The Fourth of July. Independence Day. Freedom.
“Congress shall make no law respecting an establishment of religion, or prohibiting the free exercise thereof; or abridging the freedom of speech, or of the press; or the right of the people peaceably to assemble, and to petition the government for a redress of grievances.” That’s Amendment 1.
Note that it prohibits Congress from enacting laws prohibiting the free exercise of religion, speech and the press. Yet Americans seem to be clamoring for freedom from religion, freedom from having to listen to speech with which they do not agree and freedom from the press.
Time was when funerals were peaceable assemblies, but not anymore. Petitioning government, well there’s a novel concept. Now it’s more like demanding something from government.
So, let’s all take a deep breath and think about these important freedoms. Look at the stars and stripes, the neighborhood kids parading on bikes and trikes, the bands marching in a parade or playing in the park and reflect on the First Amendment.
Think about that for which you are grateful. Make a list before you head off to the fireworks display.
Beyond the separation of church and state, I’m not sure exactly what the Freedom From Religion Foundation wants.
The 40-year-old Madison, Wisconsin-based non-profit with a staff of 22 files a lot of lawsuits and threats of lawsuits against a myriad of activity they say shouldn’t exist. They also educate the public on matters of atheism, agnosticism and nontheism. I didn’t know there was a need for that, but I’m sure I’ll be hearing from one or more of their members. Yes, they are in Nebraska, too.
Getting upset about “organized religion” doesn’t make sense to those of us who have a relationship with the God of the universe and don’t fret over denominational matters. I understand that the separation of church and state is the best thing for the church and the state.  
The good news is that I don’t have to believe in what they do or don’t do. Our country gives them freedom of speech. Likewise, it gives me that same freedom of speech, or at least it used to.
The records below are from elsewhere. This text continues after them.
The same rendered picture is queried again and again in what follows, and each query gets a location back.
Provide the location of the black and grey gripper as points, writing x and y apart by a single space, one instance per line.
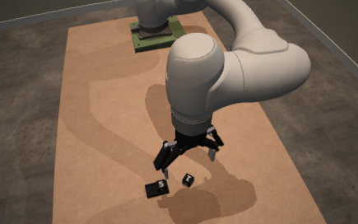
171 150

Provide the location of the black cube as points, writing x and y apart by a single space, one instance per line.
161 185
188 180

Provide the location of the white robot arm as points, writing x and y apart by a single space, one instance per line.
200 80

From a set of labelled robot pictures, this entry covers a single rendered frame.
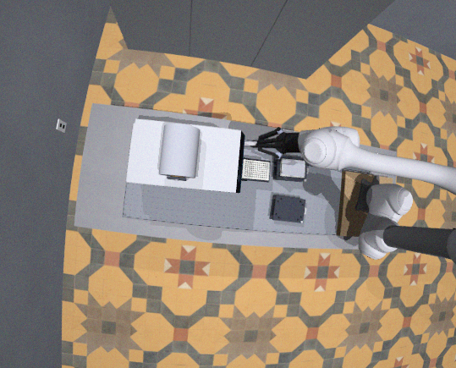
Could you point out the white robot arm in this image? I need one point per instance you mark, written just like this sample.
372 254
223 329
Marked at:
333 148

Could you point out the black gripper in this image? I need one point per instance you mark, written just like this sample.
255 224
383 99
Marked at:
283 144

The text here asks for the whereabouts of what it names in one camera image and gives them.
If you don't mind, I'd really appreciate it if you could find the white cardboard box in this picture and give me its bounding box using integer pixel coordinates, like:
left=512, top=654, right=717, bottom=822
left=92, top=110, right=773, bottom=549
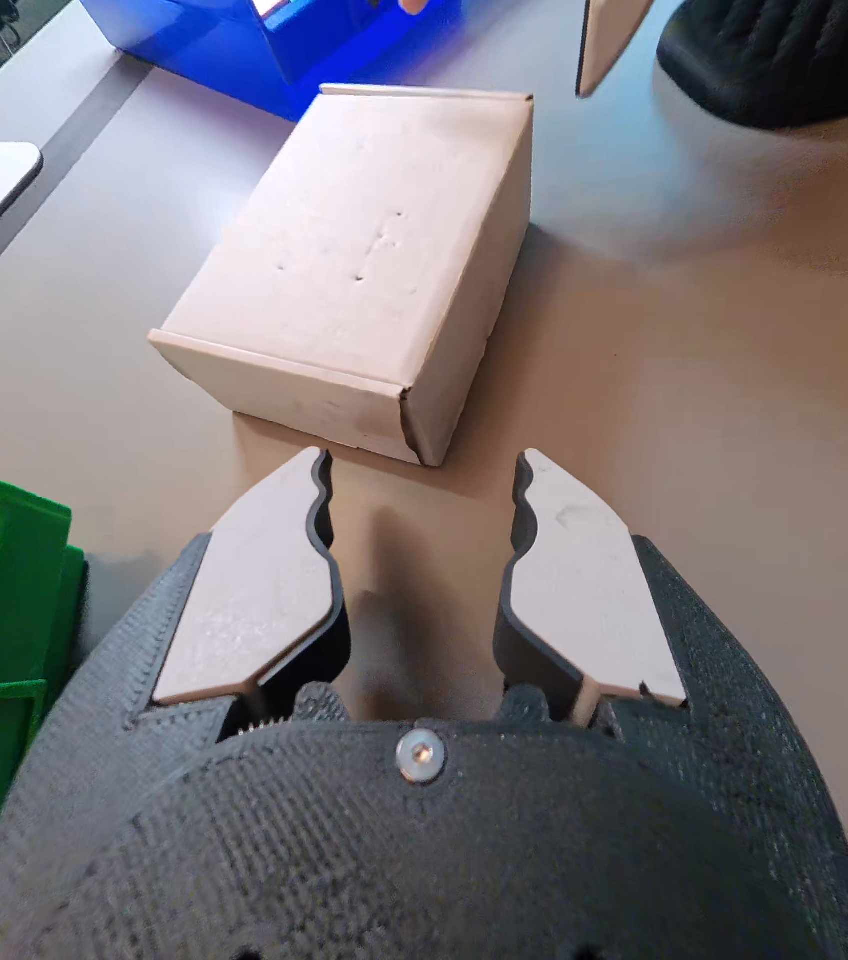
left=148, top=84, right=535, bottom=468

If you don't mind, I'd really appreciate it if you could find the blue plastic bin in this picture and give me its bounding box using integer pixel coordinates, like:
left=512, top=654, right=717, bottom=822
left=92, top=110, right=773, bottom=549
left=80, top=0, right=462, bottom=123

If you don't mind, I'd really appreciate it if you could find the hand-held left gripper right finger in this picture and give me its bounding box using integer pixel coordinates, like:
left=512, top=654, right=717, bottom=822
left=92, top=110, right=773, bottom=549
left=493, top=448, right=689, bottom=727

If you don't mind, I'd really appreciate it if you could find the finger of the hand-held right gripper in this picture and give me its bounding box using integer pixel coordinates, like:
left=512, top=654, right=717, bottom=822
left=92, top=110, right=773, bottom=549
left=575, top=0, right=656, bottom=99

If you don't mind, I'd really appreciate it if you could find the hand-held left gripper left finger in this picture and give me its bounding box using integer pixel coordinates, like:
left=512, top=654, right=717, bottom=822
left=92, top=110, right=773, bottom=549
left=151, top=447, right=353, bottom=714

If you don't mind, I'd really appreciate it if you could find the black round seat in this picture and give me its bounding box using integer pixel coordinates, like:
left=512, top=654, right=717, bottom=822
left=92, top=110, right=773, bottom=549
left=656, top=0, right=848, bottom=130

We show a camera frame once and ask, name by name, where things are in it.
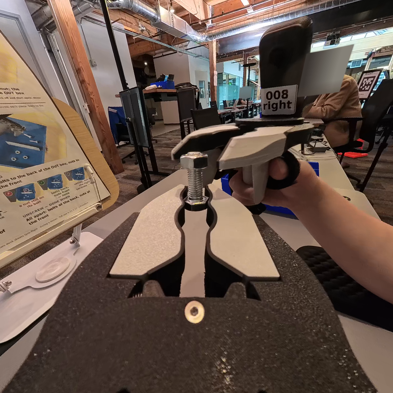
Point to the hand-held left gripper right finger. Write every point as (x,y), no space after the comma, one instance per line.
(239,239)

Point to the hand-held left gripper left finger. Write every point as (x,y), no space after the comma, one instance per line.
(153,233)

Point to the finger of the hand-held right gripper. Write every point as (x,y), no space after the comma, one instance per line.
(202,139)
(254,147)

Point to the silver hex bolt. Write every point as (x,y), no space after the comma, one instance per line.
(195,181)

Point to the silver hex nut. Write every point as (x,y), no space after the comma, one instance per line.
(196,201)

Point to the person's right forearm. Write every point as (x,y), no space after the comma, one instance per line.
(353,239)

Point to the person's right hand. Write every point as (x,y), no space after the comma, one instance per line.
(304,184)

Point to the black desk monitor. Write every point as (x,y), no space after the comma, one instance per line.
(185,104)

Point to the blue plastic bin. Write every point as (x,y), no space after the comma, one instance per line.
(276,211)

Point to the ceiling projector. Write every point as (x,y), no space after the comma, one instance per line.
(332,40)

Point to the grey power adapter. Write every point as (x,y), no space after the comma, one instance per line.
(319,148)

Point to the blue crate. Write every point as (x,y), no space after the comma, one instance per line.
(162,85)

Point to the thin wooden pillar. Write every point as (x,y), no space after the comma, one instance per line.
(212,70)

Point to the black monitor on stand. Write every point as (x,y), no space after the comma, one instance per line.
(135,116)

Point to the blue striped jacket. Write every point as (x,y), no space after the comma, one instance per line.
(116,122)

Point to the printed tag sign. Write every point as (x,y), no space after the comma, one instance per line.
(370,84)

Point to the orange flat object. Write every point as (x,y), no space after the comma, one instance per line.
(353,153)

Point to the black textured pad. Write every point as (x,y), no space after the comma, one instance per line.
(337,276)

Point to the black mesh office chair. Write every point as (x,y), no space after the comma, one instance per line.
(374,116)

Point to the wooden display board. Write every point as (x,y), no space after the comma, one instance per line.
(89,141)

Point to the printed instruction sheet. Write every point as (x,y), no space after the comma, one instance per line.
(40,172)

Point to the black pole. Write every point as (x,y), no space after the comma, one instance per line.
(113,46)

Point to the white stand base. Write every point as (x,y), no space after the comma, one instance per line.
(36,294)

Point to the thick wooden pillar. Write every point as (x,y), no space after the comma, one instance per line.
(83,76)

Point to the silver ventilation duct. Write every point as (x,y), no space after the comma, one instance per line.
(184,27)

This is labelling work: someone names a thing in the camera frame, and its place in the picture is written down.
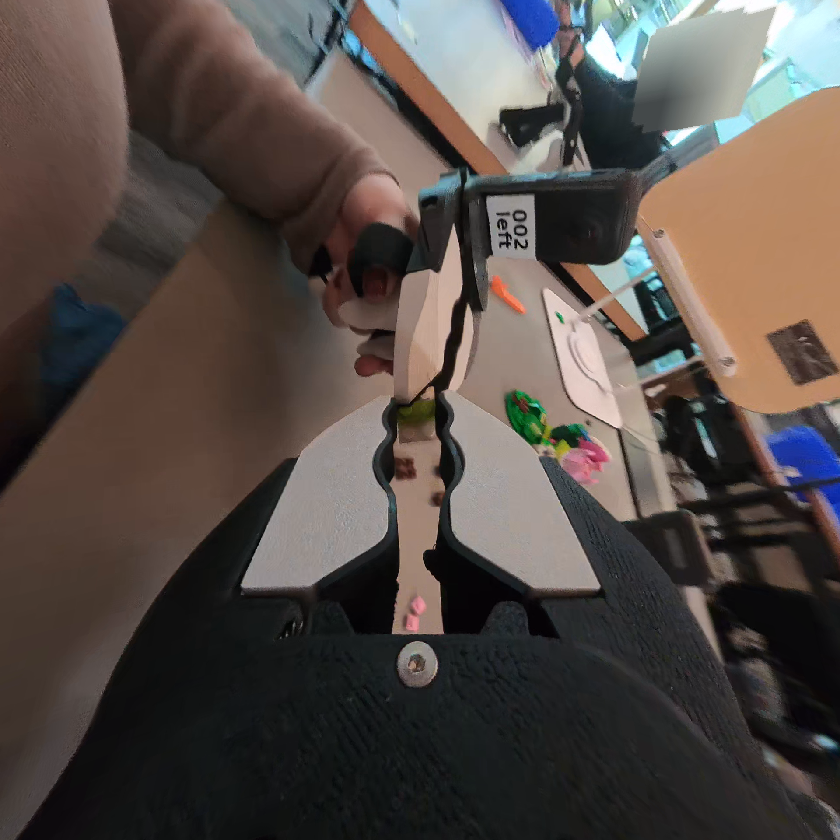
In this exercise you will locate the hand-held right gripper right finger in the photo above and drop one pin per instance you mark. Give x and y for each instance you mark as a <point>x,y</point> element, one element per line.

This intolerance for people who don’t believe the same way and thus are shouted down or otherwise disrupted came about long before the current national administration. The ability of people with differing views to communicate depends largely on respect.
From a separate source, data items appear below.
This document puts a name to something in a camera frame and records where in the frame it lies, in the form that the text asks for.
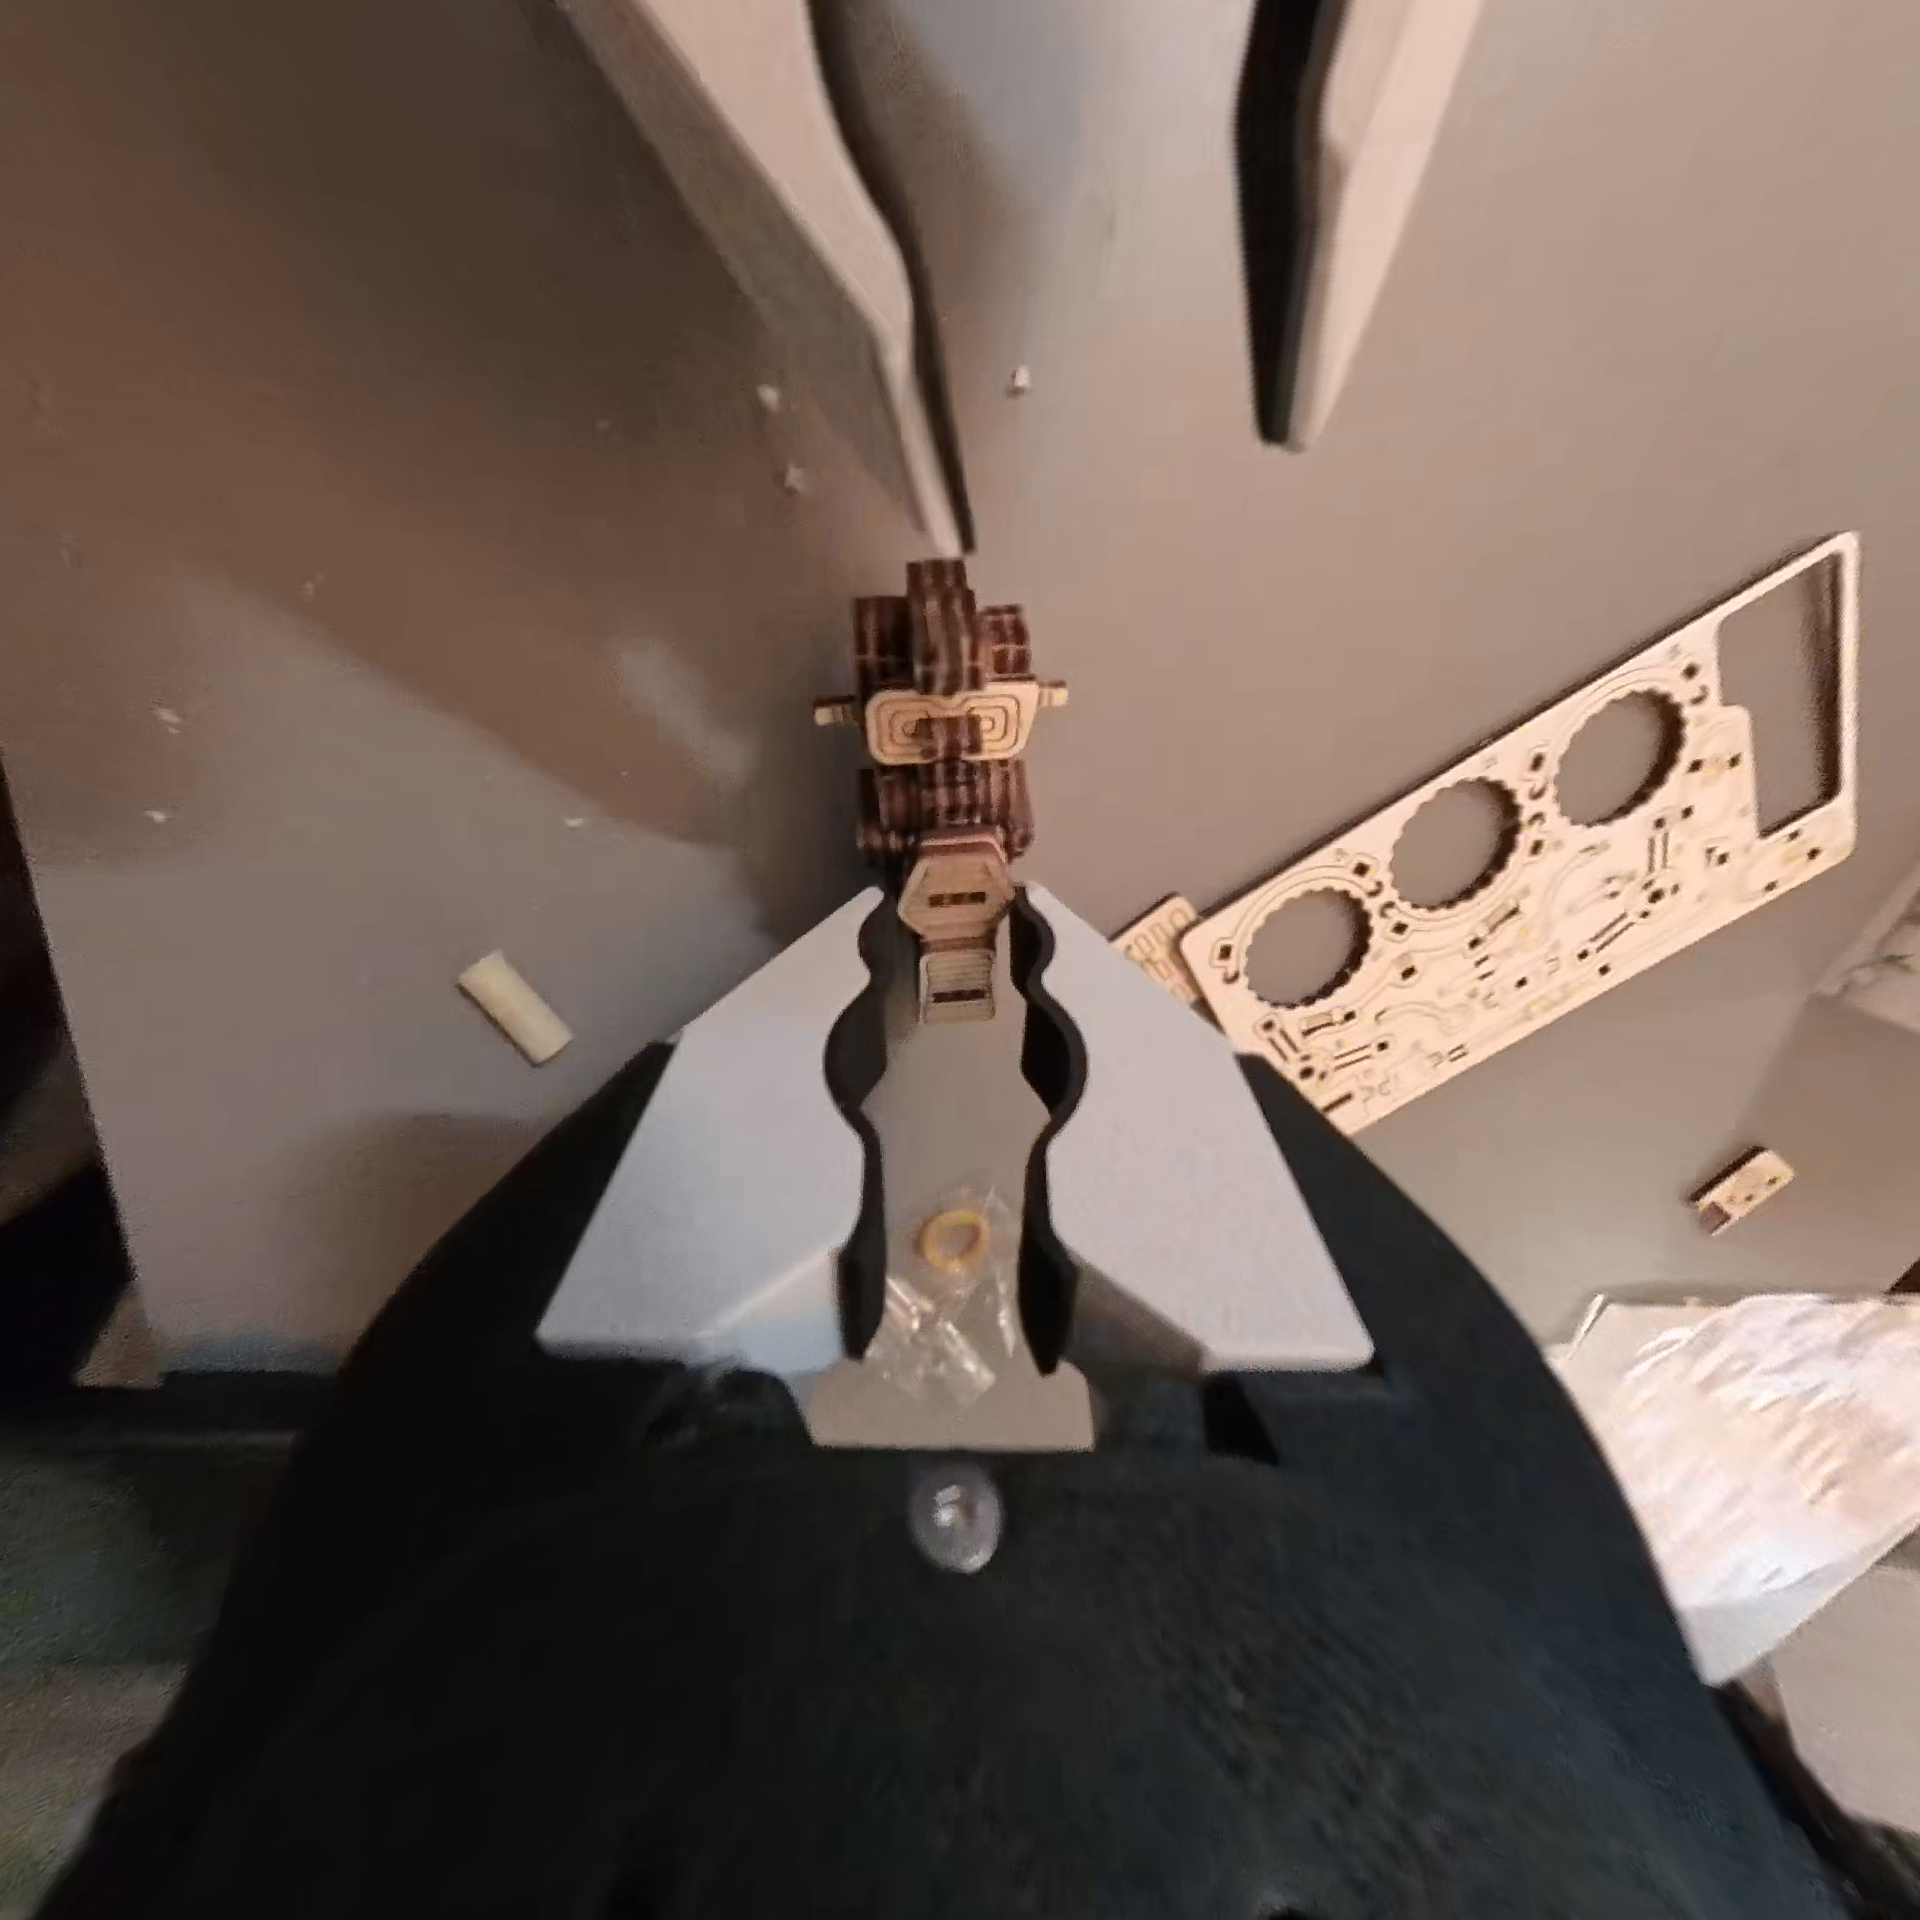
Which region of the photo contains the assembled wooden puzzle model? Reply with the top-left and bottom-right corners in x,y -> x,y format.
814,558 -> 1069,1028

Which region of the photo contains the small wooden slotted sheet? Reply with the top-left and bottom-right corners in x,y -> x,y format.
1110,895 -> 1204,1004

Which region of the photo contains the small wooden puzzle piece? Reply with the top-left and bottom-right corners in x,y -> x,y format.
1690,1147 -> 1796,1235

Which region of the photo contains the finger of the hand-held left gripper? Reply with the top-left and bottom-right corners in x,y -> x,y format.
554,0 -> 981,552
1231,0 -> 1488,447

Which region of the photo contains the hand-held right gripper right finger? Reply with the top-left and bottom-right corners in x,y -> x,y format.
1013,884 -> 1376,1448

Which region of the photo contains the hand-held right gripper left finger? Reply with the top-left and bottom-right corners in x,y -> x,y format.
534,884 -> 888,1448

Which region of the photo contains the grey desk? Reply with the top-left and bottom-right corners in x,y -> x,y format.
0,0 -> 1920,1800

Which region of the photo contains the small white cylinder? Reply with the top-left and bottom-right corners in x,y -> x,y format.
456,948 -> 576,1070

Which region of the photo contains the small clear plastic bag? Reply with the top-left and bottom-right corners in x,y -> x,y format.
878,1183 -> 1009,1404

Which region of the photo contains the crumpled white plastic wrapper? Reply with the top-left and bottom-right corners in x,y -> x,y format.
1552,1288 -> 1920,1690

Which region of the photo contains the wooden sheet with round holes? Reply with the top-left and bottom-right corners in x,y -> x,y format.
1180,532 -> 1863,1134
Somehow, we have lost that.
One of my favorite bloggers, Stephen Altrogge, recently wrote that “people are desperate for encouragement. For words that build up. For words that affirm them and give them strength.”
But, “There is a whole lot of death being spoken every day. Curses. Angry explosions. Criticism. Derogatory comments. Backbiting, gossip, slander, hatred, and a thousand other variations on death. We all live in a wash of constant death-speak,” he wrote.
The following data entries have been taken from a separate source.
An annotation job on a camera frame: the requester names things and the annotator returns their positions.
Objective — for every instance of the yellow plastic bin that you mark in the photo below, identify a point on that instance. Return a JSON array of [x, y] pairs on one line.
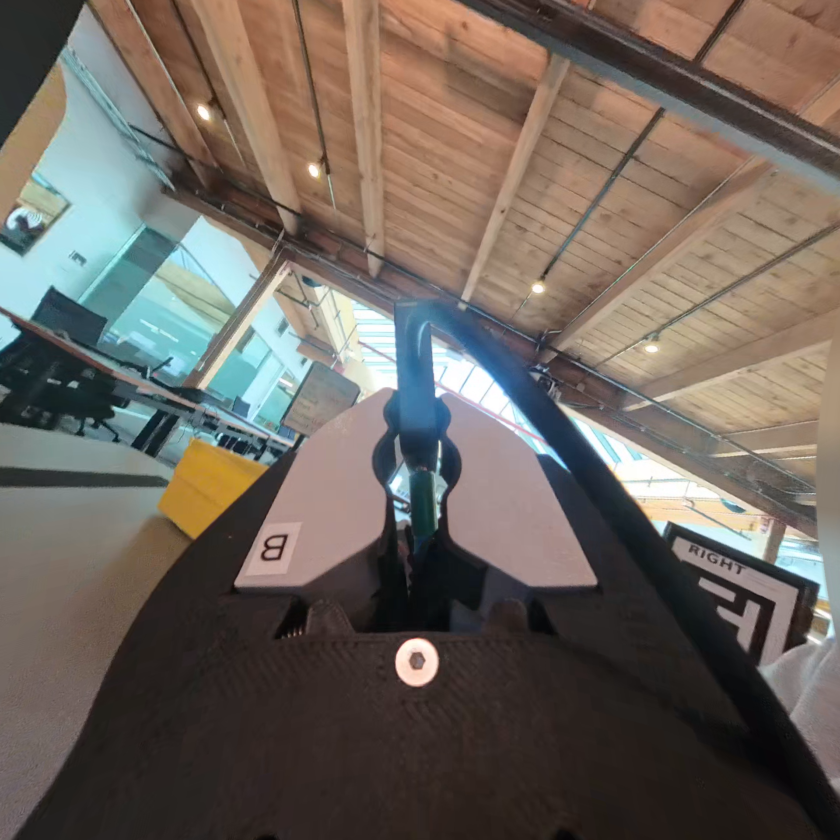
[[210, 485]]

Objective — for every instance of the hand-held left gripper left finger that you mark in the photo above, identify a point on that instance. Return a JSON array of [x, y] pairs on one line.
[[328, 499]]

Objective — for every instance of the long wooden desk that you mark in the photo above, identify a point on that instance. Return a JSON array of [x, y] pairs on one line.
[[98, 361]]

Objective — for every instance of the black office chair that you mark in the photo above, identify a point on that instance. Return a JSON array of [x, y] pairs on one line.
[[69, 318]]

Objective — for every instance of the whiteboard with writing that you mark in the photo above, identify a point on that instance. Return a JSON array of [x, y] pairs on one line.
[[321, 397]]

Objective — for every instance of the wooden post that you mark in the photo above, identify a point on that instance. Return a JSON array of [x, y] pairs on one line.
[[239, 321]]

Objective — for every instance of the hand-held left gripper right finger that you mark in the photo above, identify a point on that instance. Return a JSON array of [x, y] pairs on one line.
[[512, 512]]

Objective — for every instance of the black panel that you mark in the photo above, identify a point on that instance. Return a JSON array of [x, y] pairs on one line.
[[26, 52]]

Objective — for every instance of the person's right forearm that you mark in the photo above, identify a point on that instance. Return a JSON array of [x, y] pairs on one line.
[[810, 695]]
Altrogge said that getting on social media “feels like wading through a toxic swamp. It’s a playground for people who want to vent about how angry they are. Every time I scroll through my Twitter feed, I feel gross and angry and unsettled.”
The Apostle James noted that the tongue is a two-edged sword. It cuts both ways.
Altrogge said, “Words are fire. With a few sentences, I can engulf a person, setting them ablaze and ruining them. I can douse a person in verbal gasoline and then strike a sentence. Just as a spark can destroy a forest, my words can truly destroy a person.”
Freedom of speech is the right afforded to a person to be able to speak his or her mind without fear that the government will censor or restrict what they have to say or retaliate against them.
That doesn’t mean you can say anything you want without consequences, it just means that government cannot violate your right to do so. The courts, on the other hand, are charged with making sure the speech isn’t slanderous.
As for press freedom, you’re reading this column in this newspaper. You are also free not to read this column.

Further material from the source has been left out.